Bethesda Cares Develops By-Name Registry Of Homeless
Bethesda is the 100th community to sign on to the 100,00 Homes Campaign.
A Bethesda homeless outreach group is leading an effort to catalog and collect information about those living on the streets in Bethesda as part of a national housing initiative.
Bethesda is the 100th community to sign on to the 100,000 Homes Campaign, a nationwide effort aimed to house 100,000 of the most vulnerable homeless individuals by July of 2013. The campaign tasks communities with creating a by-name registry of homeless individuals in order to help service providers match them with local, state and federal resources, with an ultimate goal of placing them in permanent housing.
“These are not shelter beds – these are permanent apartments where you can lock the door,” said Jake Maguire, a spokesman for the campaign. So far, the effort has placed 11,225 people in permanent housing across the country. “That is really the only solution to homelessness that’s been shown to work.”
Lead locally by Bethesda Cares, the campaign is aimed to prioritize those who are the most medically vulnerable -- those who are most at risk of dying on the street, according to John Mendez, Bethesda Cares outreach social worker.
“By vulnerable, we’re really talking about the people who have been out on the streets a long time and are unlikely to get off without some strategic help,” Maguire said.
The chronically homeless often have daunting barriers when it comes to getting help, like substance abuse or mental illness, and the population spiked 91 percent in Montgomery County from 2010 to 2011, according to the Metropolitan Washington Council of Governments – the largest jump in the metro area. The effort is a "direct response to the emerging crisis," according to a Bethesda Cares press release.
Housing for the chronically homeless has been a part of the local dialogue in recent months, especially following the opening of a permanent housing complex for the formerly homeless on Hampden Lane. Bethesda Cares said not enough of the most medically vulnerable living on the streets in Bethesda were placed in the units there.
In Bethesda, the campaign canvassing effort began Monday at 4a.m. Volunteers from community groups and organizations took to the streets, collecting information from the homeless about health problems, drug or alcohol abuse, mental illness, length of time out on the street, and whether or not the homeless individual is a veteran, Mendez said.
Volunteers took to the streets again Tuesday and Wednesday, and the canvas is expected to be completed this week, Mendez said.
By Tuesday evening, the group of about 35 volunteers had cataloged about 30 homeless individuals in Bethesda, North Bethesda and a portion of Silver Spring, Mendez said. One man, in his late 30s, reported living on the streets since his late teens, Mendez said.
On Nov. 14, the group is expected to present an electronic database of their findings to the community, and then begin the work of matching each individual with resources tailored to their needs. Information such as whether the individiual has served in a war, for example, is useful in helping match those on the street with federal housing resources for veterans, Maguire said.

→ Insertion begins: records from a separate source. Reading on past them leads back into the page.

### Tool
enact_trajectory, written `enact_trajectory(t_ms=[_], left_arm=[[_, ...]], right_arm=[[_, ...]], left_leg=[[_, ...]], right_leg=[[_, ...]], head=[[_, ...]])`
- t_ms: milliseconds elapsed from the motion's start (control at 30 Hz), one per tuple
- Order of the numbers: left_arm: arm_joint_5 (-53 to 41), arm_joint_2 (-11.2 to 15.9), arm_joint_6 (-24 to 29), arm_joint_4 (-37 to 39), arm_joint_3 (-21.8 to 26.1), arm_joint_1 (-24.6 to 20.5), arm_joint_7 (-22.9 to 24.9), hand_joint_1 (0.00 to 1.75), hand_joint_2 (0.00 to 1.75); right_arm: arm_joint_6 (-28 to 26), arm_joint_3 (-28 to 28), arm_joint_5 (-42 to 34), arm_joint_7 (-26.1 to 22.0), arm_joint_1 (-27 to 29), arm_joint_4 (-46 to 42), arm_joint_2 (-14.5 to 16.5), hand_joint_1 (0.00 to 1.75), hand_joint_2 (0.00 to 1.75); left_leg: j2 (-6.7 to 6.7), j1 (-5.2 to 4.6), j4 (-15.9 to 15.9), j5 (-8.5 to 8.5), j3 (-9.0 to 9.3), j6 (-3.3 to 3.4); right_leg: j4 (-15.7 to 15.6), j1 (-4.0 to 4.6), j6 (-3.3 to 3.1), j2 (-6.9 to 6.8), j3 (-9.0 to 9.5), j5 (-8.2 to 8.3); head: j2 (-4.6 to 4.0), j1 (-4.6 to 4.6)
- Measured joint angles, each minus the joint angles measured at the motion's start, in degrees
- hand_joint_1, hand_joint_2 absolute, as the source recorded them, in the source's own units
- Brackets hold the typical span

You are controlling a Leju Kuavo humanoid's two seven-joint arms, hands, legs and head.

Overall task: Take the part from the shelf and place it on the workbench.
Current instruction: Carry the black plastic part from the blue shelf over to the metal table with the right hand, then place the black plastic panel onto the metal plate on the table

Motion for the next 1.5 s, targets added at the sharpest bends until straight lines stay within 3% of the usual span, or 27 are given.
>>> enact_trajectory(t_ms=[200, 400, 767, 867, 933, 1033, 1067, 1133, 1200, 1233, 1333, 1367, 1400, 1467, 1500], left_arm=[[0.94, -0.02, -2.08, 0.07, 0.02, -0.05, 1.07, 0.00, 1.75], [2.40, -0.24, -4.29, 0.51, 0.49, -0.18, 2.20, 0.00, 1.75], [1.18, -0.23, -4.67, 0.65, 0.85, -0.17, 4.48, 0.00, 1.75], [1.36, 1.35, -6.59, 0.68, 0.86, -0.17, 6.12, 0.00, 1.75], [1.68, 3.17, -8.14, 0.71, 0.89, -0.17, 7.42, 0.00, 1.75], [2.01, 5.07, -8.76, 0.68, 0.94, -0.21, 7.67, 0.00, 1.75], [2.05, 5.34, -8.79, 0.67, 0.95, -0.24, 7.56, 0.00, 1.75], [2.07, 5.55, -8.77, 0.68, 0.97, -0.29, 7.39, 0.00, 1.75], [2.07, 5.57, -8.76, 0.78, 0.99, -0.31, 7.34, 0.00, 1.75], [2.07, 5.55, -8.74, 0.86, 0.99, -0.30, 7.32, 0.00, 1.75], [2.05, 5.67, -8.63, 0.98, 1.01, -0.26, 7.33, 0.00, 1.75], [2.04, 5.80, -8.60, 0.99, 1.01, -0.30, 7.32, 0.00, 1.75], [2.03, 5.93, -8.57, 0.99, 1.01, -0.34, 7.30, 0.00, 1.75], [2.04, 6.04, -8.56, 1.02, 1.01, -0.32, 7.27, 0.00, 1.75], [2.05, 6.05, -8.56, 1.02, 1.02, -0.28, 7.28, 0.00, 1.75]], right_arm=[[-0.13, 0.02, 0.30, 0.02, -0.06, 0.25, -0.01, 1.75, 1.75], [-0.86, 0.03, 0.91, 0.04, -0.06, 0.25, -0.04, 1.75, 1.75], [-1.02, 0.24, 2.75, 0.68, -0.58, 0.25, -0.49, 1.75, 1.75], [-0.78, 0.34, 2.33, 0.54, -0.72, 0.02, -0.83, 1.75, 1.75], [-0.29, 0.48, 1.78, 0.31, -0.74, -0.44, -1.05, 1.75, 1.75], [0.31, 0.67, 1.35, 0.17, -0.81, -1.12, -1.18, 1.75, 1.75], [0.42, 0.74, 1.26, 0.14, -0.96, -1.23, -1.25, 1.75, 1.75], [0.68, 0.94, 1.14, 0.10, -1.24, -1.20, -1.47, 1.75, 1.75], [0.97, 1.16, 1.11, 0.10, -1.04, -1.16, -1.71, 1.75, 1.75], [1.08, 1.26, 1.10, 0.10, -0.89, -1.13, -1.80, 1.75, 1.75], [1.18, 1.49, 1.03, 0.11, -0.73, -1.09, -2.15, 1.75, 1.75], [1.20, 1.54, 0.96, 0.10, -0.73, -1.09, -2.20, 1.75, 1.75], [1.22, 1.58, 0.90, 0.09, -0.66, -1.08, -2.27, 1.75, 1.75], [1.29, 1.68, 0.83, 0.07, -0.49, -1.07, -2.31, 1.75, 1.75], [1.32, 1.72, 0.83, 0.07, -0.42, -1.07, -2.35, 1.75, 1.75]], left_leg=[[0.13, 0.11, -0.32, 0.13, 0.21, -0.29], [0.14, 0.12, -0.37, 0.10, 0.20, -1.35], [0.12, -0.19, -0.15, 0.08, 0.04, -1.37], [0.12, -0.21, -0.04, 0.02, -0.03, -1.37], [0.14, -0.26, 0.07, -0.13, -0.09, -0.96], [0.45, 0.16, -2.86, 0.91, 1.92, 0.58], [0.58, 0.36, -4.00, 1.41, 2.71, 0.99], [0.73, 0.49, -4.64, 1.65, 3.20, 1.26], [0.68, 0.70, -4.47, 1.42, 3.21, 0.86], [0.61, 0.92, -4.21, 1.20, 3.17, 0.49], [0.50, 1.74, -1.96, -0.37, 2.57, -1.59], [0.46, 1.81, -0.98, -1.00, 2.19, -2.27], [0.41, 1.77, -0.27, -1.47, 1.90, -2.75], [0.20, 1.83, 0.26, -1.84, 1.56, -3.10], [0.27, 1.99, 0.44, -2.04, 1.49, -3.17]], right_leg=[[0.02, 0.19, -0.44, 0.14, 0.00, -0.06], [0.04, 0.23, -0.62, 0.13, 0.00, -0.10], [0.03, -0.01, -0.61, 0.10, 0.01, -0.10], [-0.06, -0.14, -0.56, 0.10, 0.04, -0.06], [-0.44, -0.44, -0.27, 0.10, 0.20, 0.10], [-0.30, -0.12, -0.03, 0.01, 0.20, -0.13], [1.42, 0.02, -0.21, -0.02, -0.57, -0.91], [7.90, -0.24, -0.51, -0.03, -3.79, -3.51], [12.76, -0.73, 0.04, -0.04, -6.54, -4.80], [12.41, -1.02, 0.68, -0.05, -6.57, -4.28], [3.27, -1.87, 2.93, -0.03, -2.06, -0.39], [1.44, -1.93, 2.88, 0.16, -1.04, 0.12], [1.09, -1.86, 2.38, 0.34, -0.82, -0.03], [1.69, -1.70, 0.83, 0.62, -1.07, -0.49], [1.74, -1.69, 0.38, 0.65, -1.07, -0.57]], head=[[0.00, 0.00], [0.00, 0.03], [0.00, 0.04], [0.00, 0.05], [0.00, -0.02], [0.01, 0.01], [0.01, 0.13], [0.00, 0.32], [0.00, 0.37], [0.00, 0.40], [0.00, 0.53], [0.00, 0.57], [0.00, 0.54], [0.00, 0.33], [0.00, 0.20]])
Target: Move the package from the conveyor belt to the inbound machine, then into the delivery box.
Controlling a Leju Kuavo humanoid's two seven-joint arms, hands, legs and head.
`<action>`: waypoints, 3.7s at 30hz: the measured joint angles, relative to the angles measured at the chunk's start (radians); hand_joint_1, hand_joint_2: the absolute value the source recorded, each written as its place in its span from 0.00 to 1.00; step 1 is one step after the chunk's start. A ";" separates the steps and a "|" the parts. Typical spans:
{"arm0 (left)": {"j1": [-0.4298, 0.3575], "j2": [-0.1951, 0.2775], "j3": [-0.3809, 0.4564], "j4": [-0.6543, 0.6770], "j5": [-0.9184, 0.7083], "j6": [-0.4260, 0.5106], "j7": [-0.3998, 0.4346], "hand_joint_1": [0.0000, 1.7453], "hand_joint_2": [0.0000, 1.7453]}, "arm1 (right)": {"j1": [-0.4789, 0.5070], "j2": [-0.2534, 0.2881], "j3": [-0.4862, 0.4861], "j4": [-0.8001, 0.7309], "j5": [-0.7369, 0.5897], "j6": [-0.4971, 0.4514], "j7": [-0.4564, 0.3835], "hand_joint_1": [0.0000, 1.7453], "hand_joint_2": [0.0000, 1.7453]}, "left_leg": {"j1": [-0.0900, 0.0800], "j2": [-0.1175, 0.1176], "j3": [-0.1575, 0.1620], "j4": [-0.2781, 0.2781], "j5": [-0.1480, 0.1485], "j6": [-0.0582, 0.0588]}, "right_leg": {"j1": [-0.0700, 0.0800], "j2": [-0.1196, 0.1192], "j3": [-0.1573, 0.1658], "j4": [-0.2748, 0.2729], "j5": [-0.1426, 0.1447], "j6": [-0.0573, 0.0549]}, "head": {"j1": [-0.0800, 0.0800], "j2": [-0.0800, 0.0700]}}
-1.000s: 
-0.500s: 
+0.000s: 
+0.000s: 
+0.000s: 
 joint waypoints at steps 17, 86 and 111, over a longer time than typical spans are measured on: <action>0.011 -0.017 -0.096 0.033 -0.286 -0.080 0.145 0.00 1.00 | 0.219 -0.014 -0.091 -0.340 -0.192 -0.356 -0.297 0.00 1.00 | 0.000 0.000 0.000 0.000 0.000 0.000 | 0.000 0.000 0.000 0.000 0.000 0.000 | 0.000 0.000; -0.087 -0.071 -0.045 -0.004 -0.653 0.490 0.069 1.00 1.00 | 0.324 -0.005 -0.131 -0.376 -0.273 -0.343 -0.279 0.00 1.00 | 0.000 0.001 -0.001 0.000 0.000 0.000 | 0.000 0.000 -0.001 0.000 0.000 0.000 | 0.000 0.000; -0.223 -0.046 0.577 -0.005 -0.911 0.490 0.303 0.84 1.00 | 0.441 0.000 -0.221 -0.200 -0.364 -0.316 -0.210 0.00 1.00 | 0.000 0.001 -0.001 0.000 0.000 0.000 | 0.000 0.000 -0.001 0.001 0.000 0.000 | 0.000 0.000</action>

“We’re going to use this data to fine tune our services and begin the advocacy efforts and coordination to assist these individuals into housing,” Mendez said. "We’ll report back to the community in six-month intervals – out of those 40 people who were surveyed, this is how many received housing. What we don’t want to say is how many people passed away."
While coordinating resources can be a challenge, Bethesda is well-placed to lead a successful campaign, Maguire said -- in large part because of the dedicated people behind it.
“I think it takes some real work to try to get your hands on some of these resources and match them effectively to people on the ground, and that’s what campaign communities are committed to doing,” Maguire said.